When you reach the line containing "If you could", repeat that line and each one after it exactly until the records end, leaving out pictures.

Data under study:
○ ○ ○
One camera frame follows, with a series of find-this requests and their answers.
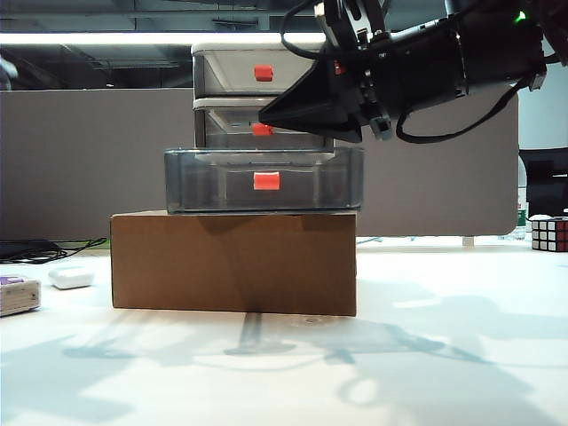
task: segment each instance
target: rubik's cube
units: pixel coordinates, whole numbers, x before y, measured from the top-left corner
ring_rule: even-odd
[[[532,248],[568,251],[568,218],[532,221]]]

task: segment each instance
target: robotic arm
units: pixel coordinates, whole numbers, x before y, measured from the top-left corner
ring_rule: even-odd
[[[566,0],[446,0],[446,17],[398,33],[386,30],[377,0],[320,1],[304,0],[282,22],[282,42],[314,63],[260,112],[265,124],[360,142],[361,126],[386,139],[396,120],[399,138],[435,143],[489,120],[517,91],[539,89],[547,64],[568,65]],[[285,38],[289,19],[312,6],[327,39],[319,52]],[[555,51],[548,57],[544,36]],[[405,133],[413,111],[498,83],[514,86],[468,128],[437,136]]]

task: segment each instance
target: plastic drawer unit
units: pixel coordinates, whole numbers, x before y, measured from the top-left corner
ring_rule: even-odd
[[[295,42],[318,51],[322,42]],[[311,59],[288,51],[280,41],[196,43],[192,46],[195,97],[276,96],[294,84]]]
[[[363,150],[165,153],[168,212],[359,209]]]
[[[195,145],[227,149],[321,149],[333,146],[332,138],[279,129],[258,121],[258,111],[270,98],[196,99]]]

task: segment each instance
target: green led light
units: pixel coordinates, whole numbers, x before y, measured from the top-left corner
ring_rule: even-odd
[[[526,20],[526,13],[523,11],[518,13],[517,18],[515,19],[515,23],[518,24],[521,20]]]

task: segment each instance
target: cardboard box
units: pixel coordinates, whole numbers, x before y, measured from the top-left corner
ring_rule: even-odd
[[[113,305],[354,316],[355,218],[115,215]]]

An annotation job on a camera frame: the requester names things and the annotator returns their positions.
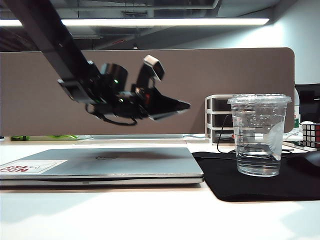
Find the green object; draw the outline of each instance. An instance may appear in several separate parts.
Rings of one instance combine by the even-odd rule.
[[[294,127],[298,128],[299,127],[299,118],[294,119]]]
[[[12,136],[11,141],[28,141],[30,136]]]
[[[78,137],[76,135],[51,135],[48,136],[54,139],[62,139],[62,138],[72,138],[72,139],[77,139]]]
[[[63,139],[63,138],[77,139],[78,138],[78,136],[76,136],[76,135],[50,135],[48,137],[53,138],[53,139]],[[30,138],[32,138],[32,137],[30,137],[30,136],[12,136],[11,141],[29,141]]]

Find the rubik's cube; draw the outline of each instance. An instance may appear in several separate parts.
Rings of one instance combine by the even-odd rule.
[[[304,124],[303,130],[303,145],[311,148],[320,148],[320,123]]]

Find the cup lid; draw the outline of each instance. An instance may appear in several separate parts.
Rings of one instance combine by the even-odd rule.
[[[291,103],[291,97],[284,94],[234,94],[228,99],[228,104],[254,103]]]

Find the ceiling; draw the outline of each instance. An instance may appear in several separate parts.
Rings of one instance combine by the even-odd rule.
[[[281,0],[51,0],[63,19],[272,17]],[[15,16],[0,0],[0,19]],[[68,27],[81,50],[163,49],[235,27]],[[0,27],[0,52],[38,51],[21,26]]]

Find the wall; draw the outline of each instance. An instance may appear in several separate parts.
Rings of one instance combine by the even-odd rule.
[[[170,48],[289,47],[295,53],[295,83],[320,83],[319,10],[320,0],[299,0],[274,24],[227,32]]]

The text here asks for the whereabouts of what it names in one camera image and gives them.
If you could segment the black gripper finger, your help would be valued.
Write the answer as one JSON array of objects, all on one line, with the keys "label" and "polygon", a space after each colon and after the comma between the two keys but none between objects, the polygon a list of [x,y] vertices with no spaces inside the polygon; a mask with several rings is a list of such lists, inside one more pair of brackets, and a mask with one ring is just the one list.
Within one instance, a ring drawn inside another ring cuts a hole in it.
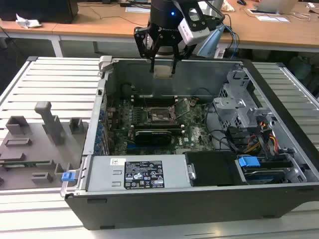
[{"label": "black gripper finger", "polygon": [[[147,39],[151,38],[151,47],[147,47]],[[161,44],[161,33],[159,32],[158,26],[148,27],[135,27],[134,28],[134,39],[142,58],[149,59],[151,61],[150,72],[154,72],[155,67],[155,56],[160,48]]]},{"label": "black gripper finger", "polygon": [[188,46],[186,45],[184,49],[179,52],[178,44],[182,41],[181,35],[174,34],[172,35],[172,50],[173,50],[173,63],[171,73],[175,74],[175,69],[178,61],[188,59],[193,51],[194,45]]}]
○ ○ ○
Solution:
If you could segment the black gripper finger, your help would be valued.
Write the answer as one JSON array of objects, all on one line, with the keys "label" and "polygon", a space after each colon and after the comma between the two keys but none between objects, the polygon a list of [x,y] vertices with no spaces inside the polygon; a mask with several rings is a list of such lists, inside one more pair of brackets, and a mask with one ring is just the one list.
Within one instance, a ring drawn inside another ring cuts a hole in it.
[{"label": "black gripper finger", "polygon": [[[147,39],[151,38],[151,47],[147,47]],[[161,44],[161,33],[159,32],[158,26],[148,27],[135,27],[134,28],[134,39],[142,58],[149,59],[151,61],[150,72],[154,72],[155,67],[155,56],[160,48]]]},{"label": "black gripper finger", "polygon": [[188,46],[186,45],[184,49],[179,52],[178,44],[182,41],[181,35],[174,34],[172,35],[172,50],[173,50],[173,63],[171,73],[175,74],[175,69],[178,61],[188,59],[193,51],[194,45]]}]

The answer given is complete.